- Supreme Court of the United States

Argued January 15, 2019 Decided June 2, 2019
- Full case name: Alex M. Azar II, Secretary of Health and Human Services v. Allina Health Services et al.
- Docket no.: 17-1484
- Citations: 587 U.S. ___ (more) 139 S. Ct. 1804
- Argument: Oral argument
- Opinion announcement: Opinion announcement

Case history
- Prior: Allina Health Servs. v. Burwell, 201 F. Supp. 3d 94 (D.D.C. 2016); reversed sub nom., Allina Health Servs. v. Price, 863 F.3d 937 (D.C. Cir. 2017); cert. granted, 139 S. Ct. 51 (2018).

Holding
- Because the government has not identified a lawful excuse for neglecting its statutory notice-and-comment obligations, its policy must be vacated.

Court membership
- Chief Justice John Roberts Associate Justices Clarence Thomas · Ruth Bader Ginsburg Stephen Breyer · Samuel Alito Sonia Sotomayor · Elena Kagan Neil Gorsuch · Brett Kavanaugh

Case opinions
- Majority: Gorsuch, joined by Roberts, Thomas, Ginsburg, Alito, Sotomayor, Kagan
- Dissent: Breyer
- Kavanaugh took no part in the consideration or decision of the case.

= Azar v. Allina Health Services =

Azar v. Allina Health Services, 587 U.S. ___ (2019), was a United States Supreme Court case in which the Court held the Department of Health and Human Services' new policy to retroactively reduce Medicare payments must be vacated due to the department's failure to uphold its notice-and-comment obligations.

== Background ==
In 2014, the Centers for Medicare and Medicaid Services (CMS) announced on its website the "Medicare fractions" for hospitals for the year 2012. As part of the posting, CMS declared that, when determining the "Medicare fraction" of Medicare disproportionate share hospital payments, Medicare Part C days would be included in the calculations. This decision underwent a notice-and-comment period in 2013, but the Department of Health and Human Services attempted to apply its interpretation retroactively to 2012.

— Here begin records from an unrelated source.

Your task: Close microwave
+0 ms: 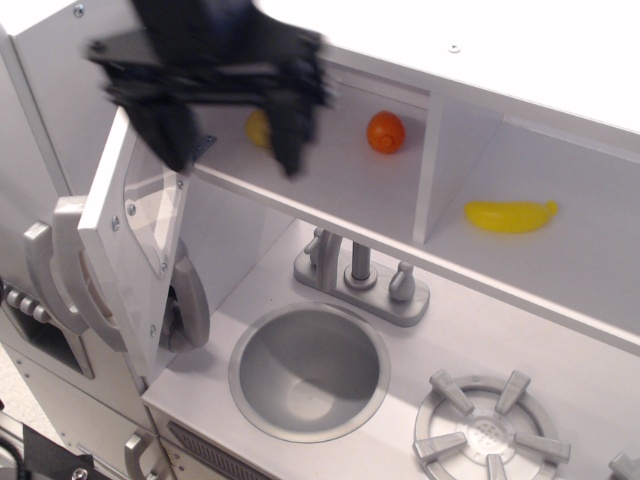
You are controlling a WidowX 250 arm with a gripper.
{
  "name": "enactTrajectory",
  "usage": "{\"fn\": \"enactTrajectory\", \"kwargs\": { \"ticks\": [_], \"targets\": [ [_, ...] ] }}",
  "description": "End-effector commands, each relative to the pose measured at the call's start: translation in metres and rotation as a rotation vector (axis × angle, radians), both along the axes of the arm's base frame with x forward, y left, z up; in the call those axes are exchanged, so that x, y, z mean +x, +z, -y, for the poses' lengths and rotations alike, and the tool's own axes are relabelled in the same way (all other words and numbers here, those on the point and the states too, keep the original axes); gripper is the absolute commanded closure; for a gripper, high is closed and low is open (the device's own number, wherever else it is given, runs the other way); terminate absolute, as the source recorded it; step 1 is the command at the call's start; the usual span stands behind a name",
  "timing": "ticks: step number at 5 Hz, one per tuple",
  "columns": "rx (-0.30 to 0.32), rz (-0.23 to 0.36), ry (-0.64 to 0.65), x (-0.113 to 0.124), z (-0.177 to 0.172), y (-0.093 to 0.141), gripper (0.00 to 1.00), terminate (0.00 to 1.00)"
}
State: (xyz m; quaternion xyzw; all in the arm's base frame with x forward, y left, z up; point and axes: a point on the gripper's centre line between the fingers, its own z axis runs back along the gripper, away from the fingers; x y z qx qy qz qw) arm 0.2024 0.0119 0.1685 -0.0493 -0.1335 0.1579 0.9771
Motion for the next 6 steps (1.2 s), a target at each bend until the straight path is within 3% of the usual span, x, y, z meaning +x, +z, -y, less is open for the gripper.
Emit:
{"fn": "enactTrajectory", "kwargs": {
  "ticks": [1, 2, 4, 6],
  "targets": [
    [0.067, 0.011, 0.107, 0.003, -0.057, -0.003, 0.0, 0.0],
    [0.113, -0.016, 0.133, 0.009, -0.073, -0.017, 0.0, 0.0],
    [0.132, -0.028, 0.142, 0.014, -0.068, -0.041, 0.0, 0.0],
    [0.062, -0.035, 0.155, 0.036, -0.026, -0.041, 0.0, 0.0]
  ]
}}
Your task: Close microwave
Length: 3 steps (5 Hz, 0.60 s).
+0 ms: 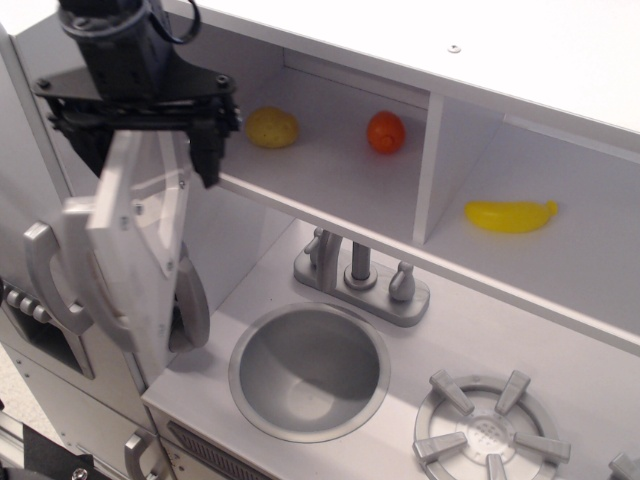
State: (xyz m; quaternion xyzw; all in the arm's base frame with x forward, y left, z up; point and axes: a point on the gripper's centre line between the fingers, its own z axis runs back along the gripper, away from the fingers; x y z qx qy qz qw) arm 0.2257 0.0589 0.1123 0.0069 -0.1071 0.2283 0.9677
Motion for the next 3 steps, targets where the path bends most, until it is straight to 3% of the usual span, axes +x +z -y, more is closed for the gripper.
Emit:
{"fn": "enactTrajectory", "kwargs": {
  "ticks": [1, 2, 3],
  "targets": [
    [-0.045, 0.047, -0.009, 0.032, 0.048, 0.024, 0.0, 0.0],
    [-0.072, 0.065, -0.027, 0.045, 0.078, 0.032, 0.0, 0.0],
    [-0.128, 0.086, -0.083, 0.041, 0.101, 0.045, 0.0, 0.0]
  ]
}}
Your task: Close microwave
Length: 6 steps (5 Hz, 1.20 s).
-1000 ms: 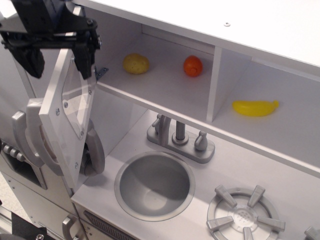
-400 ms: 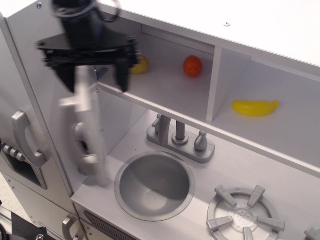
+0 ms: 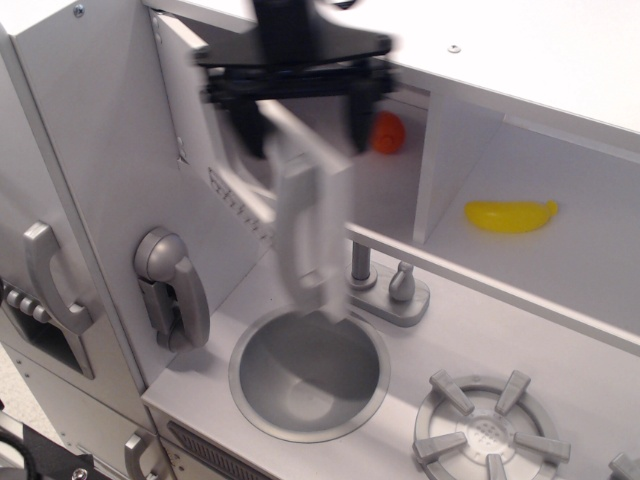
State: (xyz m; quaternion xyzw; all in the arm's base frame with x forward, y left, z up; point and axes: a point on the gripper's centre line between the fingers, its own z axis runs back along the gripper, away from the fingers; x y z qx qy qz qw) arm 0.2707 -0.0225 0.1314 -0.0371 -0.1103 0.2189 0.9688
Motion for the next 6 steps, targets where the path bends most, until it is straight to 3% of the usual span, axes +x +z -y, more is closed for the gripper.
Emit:
{"fn": "enactTrajectory", "kwargs": {
  "ticks": [1, 2, 3, 5, 6],
  "targets": [
    [-0.09, 0.082, -0.168, -0.041, 0.03, 0.036, 0.0, 0.0],
    [-0.054, 0.026, -0.214, -0.073, 0.016, 0.018, 0.0, 0.0],
    [0.013, 0.003, -0.208, -0.088, -0.011, -0.013, 0.0, 0.0],
    [0.126, 0.005, -0.083, -0.058, -0.061, -0.058, 0.0, 0.0],
    [0.165, 0.007, -0.042, -0.04, -0.074, -0.071, 0.0, 0.0]
  ]
}}
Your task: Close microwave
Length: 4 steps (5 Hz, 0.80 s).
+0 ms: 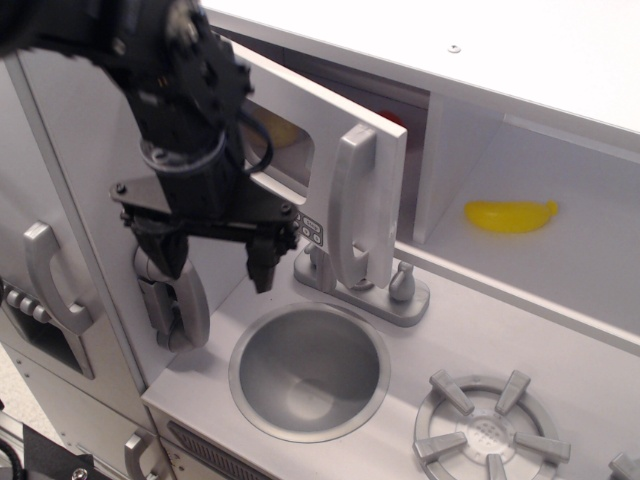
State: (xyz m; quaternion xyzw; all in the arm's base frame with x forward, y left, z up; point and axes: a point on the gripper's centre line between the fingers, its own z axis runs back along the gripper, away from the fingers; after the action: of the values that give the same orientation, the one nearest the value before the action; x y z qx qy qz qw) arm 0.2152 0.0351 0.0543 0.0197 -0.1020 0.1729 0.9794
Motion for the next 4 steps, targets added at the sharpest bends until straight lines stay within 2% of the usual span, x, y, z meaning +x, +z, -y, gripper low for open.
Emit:
{"fn": "enactTrajectory", "kwargs": {
  "ticks": [1, 2, 3, 4],
  "targets": [
    [0.032, 0.076, 0.07, 0.035, -0.018, 0.014, 0.0, 0.0],
    [0.018, 0.108, 0.103, 0.062, -0.016, 0.025, 0.0, 0.0],
    [0.024, 0.118, 0.123, 0.082, -0.014, 0.024, 0.0, 0.0],
    [0.035, 0.123, 0.129, 0.09, -0.013, 0.02, 0.0, 0.0]
  ]
}}
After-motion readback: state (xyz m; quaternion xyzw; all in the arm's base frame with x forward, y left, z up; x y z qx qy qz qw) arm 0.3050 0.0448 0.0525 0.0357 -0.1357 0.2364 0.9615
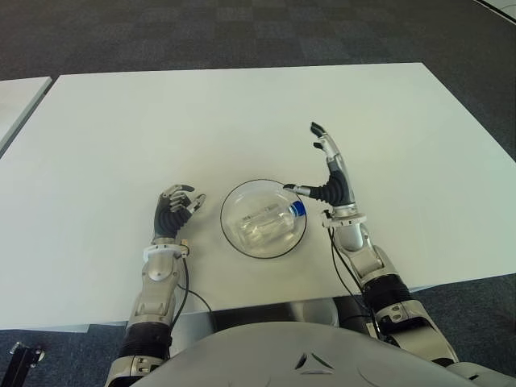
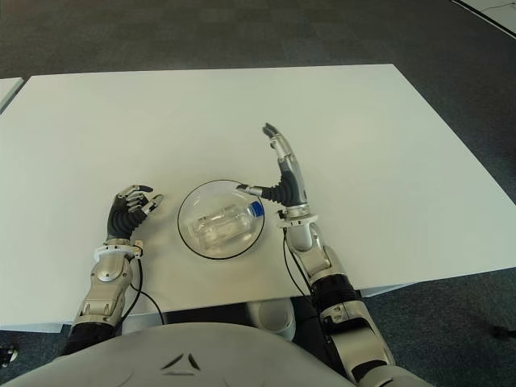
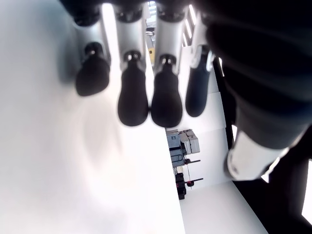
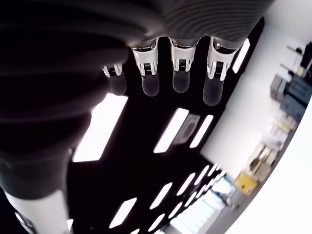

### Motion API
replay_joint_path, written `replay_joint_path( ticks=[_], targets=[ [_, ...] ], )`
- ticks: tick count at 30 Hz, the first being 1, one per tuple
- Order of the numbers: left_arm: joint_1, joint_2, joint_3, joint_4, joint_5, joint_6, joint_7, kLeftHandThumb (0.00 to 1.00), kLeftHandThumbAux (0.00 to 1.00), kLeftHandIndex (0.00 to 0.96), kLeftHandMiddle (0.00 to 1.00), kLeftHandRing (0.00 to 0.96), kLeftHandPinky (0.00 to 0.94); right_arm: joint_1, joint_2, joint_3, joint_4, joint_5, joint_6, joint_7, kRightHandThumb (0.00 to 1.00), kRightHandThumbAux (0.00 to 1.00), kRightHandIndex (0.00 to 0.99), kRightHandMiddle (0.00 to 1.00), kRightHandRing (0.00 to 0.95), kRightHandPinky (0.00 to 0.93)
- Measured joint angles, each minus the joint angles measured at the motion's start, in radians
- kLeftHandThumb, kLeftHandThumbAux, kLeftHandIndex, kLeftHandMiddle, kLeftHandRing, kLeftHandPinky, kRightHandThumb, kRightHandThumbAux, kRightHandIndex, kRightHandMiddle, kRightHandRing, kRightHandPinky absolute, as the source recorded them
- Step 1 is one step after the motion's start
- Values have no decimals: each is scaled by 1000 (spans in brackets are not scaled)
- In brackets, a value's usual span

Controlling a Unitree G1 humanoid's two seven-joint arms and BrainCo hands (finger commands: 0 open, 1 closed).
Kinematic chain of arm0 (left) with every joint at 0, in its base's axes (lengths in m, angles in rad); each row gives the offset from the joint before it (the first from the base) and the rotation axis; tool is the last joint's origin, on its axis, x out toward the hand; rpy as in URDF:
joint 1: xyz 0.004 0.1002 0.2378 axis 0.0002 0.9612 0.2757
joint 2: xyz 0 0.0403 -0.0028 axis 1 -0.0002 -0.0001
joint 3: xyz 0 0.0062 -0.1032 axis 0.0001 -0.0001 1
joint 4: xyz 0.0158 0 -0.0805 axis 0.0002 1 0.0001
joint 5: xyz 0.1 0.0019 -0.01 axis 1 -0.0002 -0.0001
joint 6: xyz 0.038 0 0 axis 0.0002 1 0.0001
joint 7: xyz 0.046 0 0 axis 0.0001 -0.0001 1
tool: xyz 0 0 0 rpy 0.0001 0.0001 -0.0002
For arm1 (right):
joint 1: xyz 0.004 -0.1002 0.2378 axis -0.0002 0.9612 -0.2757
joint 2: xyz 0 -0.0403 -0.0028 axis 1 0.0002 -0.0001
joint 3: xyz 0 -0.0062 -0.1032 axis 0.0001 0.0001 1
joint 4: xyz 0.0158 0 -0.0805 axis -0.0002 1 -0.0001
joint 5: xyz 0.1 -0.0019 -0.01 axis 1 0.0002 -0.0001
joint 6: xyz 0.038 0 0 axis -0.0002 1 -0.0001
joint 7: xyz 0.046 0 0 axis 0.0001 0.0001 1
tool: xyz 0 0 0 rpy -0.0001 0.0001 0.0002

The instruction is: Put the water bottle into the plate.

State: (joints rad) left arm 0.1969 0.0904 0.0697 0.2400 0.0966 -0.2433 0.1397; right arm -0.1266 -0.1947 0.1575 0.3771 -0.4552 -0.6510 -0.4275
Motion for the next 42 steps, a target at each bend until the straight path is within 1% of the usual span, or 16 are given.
replay_joint_path(
  ticks=[3,7,8,9,10,11,12,13,14,16,21,27,31,35,42],
  targets=[
    [3,-1,0,-1,0,-1,0,706,717,437,728,703,684,17,21,-28,-20,36,72,16,53,954,164,318,349,418],
    [4,-2,1,-2,0,-1,0,706,717,437,724,700,685,40,51,-60,-53,93,177,54,26,987,230,374,403,467],
    [5,-3,1,-2,0,-1,0,706,716,437,723,699,685,43,57,-63,-59,101,195,61,37,991,289,390,423,488],
    [5,-3,1,-2,0,-1,0,706,716,437,723,698,685,47,63,-65,-67,108,214,69,44,994,327,401,436,502],
    [5,-3,1,-3,0,-1,0,706,716,437,723,698,685,49,69,-68,-75,114,228,75,173,943,346,415,451,520],
    [5,-3,1,-3,1,-1,0,706,716,437,723,698,685,50,74,-71,-81,123,239,83,361,868,374,437,473,545],
    [5,-3,1,-3,1,-1,0,706,716,437,723,698,685,50,79,-75,-87,131,250,89,483,820,393,463,500,574],
    [5,-3,1,-4,1,-1,0,706,716,437,723,698,685,50,85,-80,-93,145,260,97,526,803,400,472,510,584],
    [5,-3,1,-4,2,-1,0,707,715,437,722,698,683,49,91,-85,-98,155,268,106,590,777,410,503,539,610],
    [5,-3,1,-4,2,-1,0,707,715,437,722,696,681,45,101,-97,-101,190,285,132,657,750,422,538,573,640],
    [5,-3,1,-5,1,-1,0,707,715,437,719,693,679,33,111,-118,-76,252,303,185,696,734,430,582,613,661],
    [6,-3,1,-6,0,-1,0,707,716,437,721,694,690,32,111,-141,-33,322,304,264,704,729,433,630,651,682],
    [9,-3,2,-9,0,0,0,707,716,437,731,706,709,34,111,-145,-33,345,309,306,705,728,434,669,689,717],
    [12,-2,0,-17,3,7,0,706,716,437,745,724,733,39,111,-151,-34,364,330,338,706,727,435,700,717,742],
    [19,-1,-2,-31,3,20,0,705,716,437,734,709,692,48,114,-164,-35,384,371,373,707,727,436,731,745,760]
  ],
)
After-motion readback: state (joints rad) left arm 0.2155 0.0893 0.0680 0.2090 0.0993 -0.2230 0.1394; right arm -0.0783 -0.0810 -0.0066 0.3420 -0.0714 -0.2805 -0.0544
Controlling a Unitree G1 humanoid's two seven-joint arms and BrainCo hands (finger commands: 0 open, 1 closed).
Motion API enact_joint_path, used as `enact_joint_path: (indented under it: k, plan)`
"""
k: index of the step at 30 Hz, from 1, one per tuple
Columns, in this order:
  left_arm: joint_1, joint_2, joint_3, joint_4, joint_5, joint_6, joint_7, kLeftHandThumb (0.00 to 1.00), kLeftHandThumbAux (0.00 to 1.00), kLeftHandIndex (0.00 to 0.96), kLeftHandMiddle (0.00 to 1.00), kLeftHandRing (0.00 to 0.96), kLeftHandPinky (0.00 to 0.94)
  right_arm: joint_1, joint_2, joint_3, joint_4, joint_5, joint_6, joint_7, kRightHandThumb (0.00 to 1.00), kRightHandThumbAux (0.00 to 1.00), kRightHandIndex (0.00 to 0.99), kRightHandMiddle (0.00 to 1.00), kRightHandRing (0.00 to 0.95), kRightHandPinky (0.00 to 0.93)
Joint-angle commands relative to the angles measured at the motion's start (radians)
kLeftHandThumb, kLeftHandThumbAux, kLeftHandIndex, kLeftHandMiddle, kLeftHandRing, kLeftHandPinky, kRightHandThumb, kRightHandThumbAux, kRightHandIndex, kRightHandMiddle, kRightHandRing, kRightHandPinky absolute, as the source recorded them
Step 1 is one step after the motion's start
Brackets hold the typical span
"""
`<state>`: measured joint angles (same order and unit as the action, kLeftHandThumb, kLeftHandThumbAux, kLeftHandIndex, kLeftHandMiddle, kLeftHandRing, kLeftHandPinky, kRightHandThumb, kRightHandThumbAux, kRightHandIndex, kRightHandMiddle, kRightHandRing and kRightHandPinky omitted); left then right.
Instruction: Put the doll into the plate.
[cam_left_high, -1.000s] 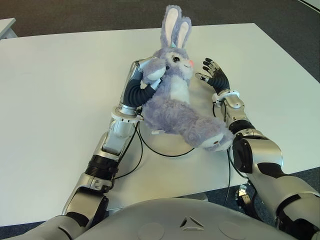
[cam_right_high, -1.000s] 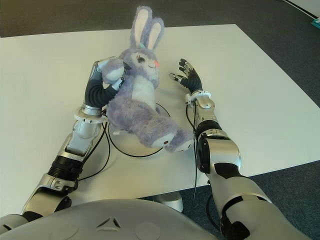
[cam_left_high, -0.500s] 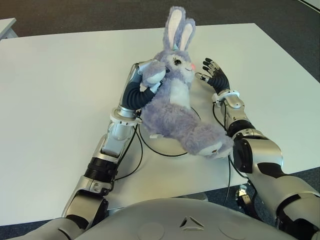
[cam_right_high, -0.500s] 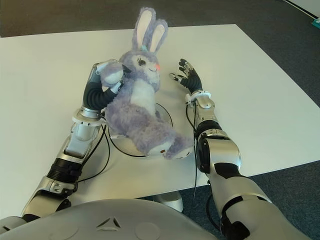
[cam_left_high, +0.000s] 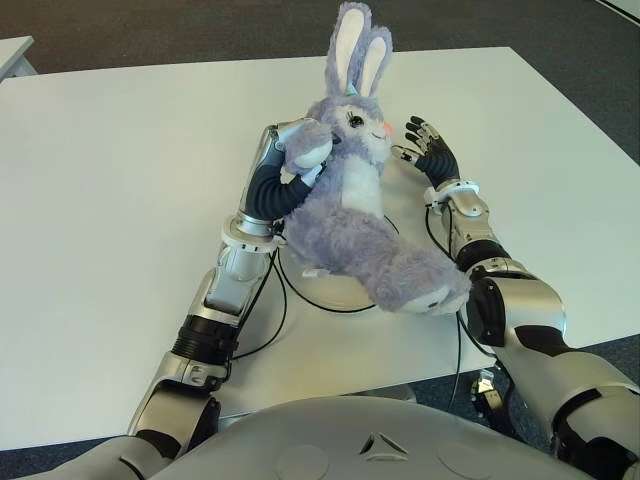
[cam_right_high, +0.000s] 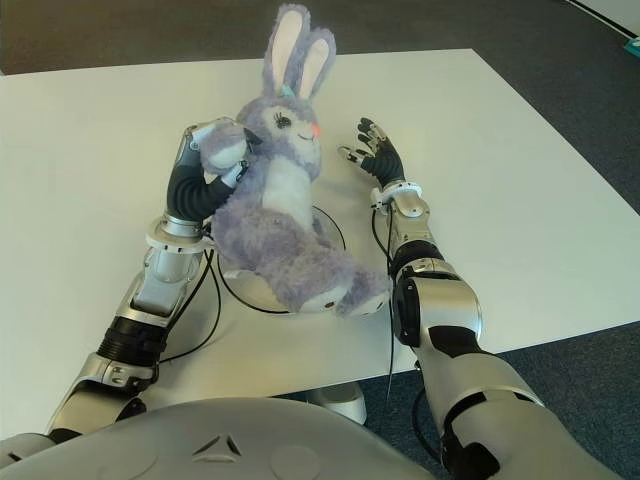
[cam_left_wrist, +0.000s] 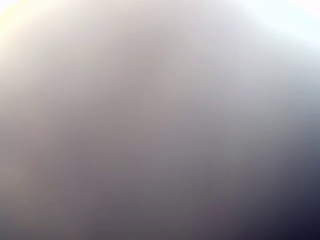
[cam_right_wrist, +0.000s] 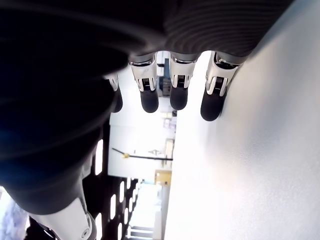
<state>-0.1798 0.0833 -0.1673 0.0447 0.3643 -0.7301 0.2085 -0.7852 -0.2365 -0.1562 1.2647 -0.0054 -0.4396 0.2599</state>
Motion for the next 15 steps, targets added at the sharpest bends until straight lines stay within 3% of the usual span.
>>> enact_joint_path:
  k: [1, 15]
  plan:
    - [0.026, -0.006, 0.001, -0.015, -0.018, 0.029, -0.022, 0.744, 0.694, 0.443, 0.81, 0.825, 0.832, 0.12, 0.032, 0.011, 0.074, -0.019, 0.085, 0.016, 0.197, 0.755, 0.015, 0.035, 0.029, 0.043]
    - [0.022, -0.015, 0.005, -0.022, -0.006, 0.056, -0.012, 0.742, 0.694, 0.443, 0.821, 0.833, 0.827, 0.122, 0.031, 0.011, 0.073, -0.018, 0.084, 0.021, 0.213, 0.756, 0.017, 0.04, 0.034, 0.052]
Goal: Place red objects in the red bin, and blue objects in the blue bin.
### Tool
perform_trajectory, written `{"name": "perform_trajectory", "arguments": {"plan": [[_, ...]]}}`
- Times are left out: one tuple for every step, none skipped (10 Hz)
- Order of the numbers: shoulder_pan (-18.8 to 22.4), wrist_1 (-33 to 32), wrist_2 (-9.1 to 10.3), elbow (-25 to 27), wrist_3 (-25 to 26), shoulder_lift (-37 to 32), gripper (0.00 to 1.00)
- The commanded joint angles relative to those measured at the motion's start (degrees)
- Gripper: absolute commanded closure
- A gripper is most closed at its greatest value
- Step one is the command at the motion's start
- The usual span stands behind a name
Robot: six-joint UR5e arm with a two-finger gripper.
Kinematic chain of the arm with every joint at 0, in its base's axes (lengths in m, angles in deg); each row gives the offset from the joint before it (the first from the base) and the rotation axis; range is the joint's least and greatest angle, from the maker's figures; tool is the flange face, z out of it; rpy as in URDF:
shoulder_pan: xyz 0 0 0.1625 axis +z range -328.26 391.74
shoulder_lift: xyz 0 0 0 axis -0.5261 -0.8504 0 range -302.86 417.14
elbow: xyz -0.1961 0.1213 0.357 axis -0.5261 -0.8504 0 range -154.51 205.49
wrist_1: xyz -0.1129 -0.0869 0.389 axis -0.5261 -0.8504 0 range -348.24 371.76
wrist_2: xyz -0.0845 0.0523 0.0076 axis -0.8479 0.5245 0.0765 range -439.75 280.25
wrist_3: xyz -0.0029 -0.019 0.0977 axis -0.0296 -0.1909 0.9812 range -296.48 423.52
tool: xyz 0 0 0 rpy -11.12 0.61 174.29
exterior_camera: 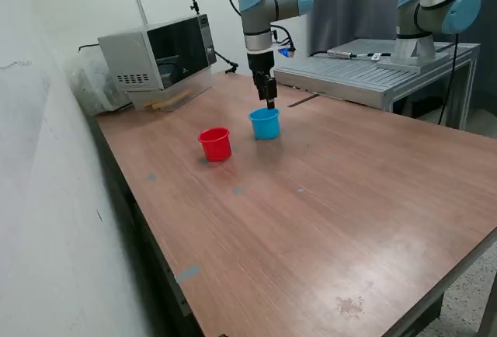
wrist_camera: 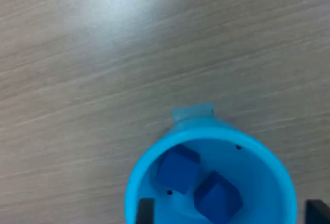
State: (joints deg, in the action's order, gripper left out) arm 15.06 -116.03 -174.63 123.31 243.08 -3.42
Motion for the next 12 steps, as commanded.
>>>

Under the Social Security Act, a notice-and-comment period is required for a "rule, requirement or statement of policy" that establishes or changes a "substantive legal standard governing the scope of benefits, the payment for services, or the eligibility of individuals, entities, or organizations to furnish or receive services or benefits." 42 U.S.C. § 1395hh(a)(2). This requirement is stricter than the more common notice-and-comment requirements of the Administrative Procedure Act, which do not apply to "interpretive rules" or "general statements of policy."

== Procedural history ==
After this new payment schedule was published, a group of hospitals sued the government, claiming that the change had not properly undergone a notice-and-comment period. The department, however, argued that it was not required to hold a notice-and-comment period for the new rule, since it was only advising the public on an existing interpretation of the law and thus that the lower standard of the Administrative Procedures Act governed, rather than the stricter requirements of the Social Security Act.

The United States District Court for the District of Columbia ruled in favor of the department and upheld the legality of the payment schedule. The United States Court of Appeals for the District of Columbia Circuit reversed, ruling in favor of the hospitals on the basis that the new payment schedule amounted to a "statement of policy" that required the notice-and-comment period specified by the Social Security Act. The Supreme Court granted certiorari.

== Opinion of the Court ==
In a 7–1 ruling, the Supreme Court upheld the appellate court's ruling. Writing for the Court, Justice Gorsuch found that the department's decision rose to the level of changing a "substantive legal standard" within the meaning of the Social Security Act. He rejected the government's arguments that a "substantive legal standard" was the same as a "substantive rule" under the APA, and that since the change in payments did not amount to a "substantive rule" under the APA, it likewise didn't qualify as changing a "substantive legal standard."

Justice Breyer dissented. Justice Kavanaugh, who wrote the opinion of the D.C. Circuit prior to his appointment to the Supreme Court, took no part in the consideration of this case.